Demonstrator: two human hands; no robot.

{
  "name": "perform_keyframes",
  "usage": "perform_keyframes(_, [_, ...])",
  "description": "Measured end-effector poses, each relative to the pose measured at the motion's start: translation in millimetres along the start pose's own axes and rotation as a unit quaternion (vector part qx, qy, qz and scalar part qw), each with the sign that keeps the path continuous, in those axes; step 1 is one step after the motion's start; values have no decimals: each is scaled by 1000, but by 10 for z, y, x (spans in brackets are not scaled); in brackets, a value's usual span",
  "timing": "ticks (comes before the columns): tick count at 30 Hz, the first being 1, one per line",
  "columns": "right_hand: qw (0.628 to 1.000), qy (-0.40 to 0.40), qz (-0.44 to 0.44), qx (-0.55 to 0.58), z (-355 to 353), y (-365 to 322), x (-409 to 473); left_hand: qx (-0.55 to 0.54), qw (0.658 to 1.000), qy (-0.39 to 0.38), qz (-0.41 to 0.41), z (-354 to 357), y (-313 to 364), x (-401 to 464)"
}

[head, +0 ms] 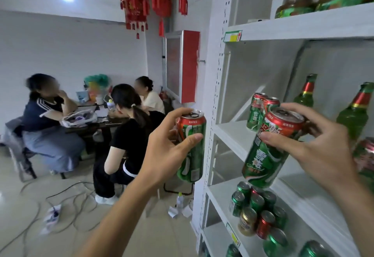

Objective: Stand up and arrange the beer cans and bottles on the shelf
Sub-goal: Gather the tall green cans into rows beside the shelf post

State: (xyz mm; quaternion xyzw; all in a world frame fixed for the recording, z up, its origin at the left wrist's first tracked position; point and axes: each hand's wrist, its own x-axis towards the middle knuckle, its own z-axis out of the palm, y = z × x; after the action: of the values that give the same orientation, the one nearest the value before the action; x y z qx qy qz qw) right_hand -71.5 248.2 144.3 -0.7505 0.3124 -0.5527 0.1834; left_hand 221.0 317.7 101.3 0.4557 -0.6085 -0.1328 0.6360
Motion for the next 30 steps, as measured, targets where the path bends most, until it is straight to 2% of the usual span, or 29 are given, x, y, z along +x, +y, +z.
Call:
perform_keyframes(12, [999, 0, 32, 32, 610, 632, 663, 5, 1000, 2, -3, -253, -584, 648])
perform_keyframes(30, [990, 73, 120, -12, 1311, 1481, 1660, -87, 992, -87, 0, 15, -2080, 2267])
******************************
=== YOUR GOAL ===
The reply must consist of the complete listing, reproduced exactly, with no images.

=== ANSWER FOR THE TASK ===
Demonstrator: two human hands; no robot.

{
  "name": "perform_keyframes",
  "usage": "perform_keyframes(_, [_, ...])",
  "description": "Measured end-effector poses, each relative to the pose measured at the motion's start: translation in millimetres along the start pose's own axes and rotation as a unit quaternion (vector part qx, qy, qz and scalar part qw), each with the sign that keeps the path continuous, in those axes; step 1 is one step after the motion's start; values have no decimals: each is scaled by 1000, but by 10 for z, y, x (spans in brackets are not scaled); in brackets, a value's usual span",
  "timing": "ticks (comes before the columns): tick count at 30 Hz, the first being 1, one per line",
  "columns": "right_hand: qw (0.628 to 1.000), qy (-0.40 to 0.40), qz (-0.44 to 0.44), qx (-0.55 to 0.58), z (-355 to 353), y (-365 to 322), x (-409 to 473); left_hand: qx (-0.55 to 0.54), qw (0.658 to 1.000), qy (-0.39 to 0.38), qz (-0.41 to 0.41), z (-354 to 357), y (-313 to 364), x (-401 to 464)"
}

[head, +0 ms] 

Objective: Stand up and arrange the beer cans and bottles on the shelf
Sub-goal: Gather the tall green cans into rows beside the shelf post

State: (xyz mm; quaternion xyzw; all in a world frame fixed for the recording, z up, its origin at the left wrist's first tracked position; point and axes: each hand's wrist, its own x-axis towards the middle knuckle, its own z-axis out of the palm, y = z × x; after the action: of the values that give the same orientation, the one nearest the value before the action; x y z qx qy qz qw) right_hand -71.5 248.2 144.3 -0.7505 0.3124 -0.5527 0.1834; left_hand 221.0 317.7 101.3 0.4557 -0.6085 -0.1328 0.6360
Motion for the next 30 steps, as measured, targets where the path bends most, until it is straight to 2% of the usual span, or 29 are given, x, y, z along +x, +y, +z.
Call:
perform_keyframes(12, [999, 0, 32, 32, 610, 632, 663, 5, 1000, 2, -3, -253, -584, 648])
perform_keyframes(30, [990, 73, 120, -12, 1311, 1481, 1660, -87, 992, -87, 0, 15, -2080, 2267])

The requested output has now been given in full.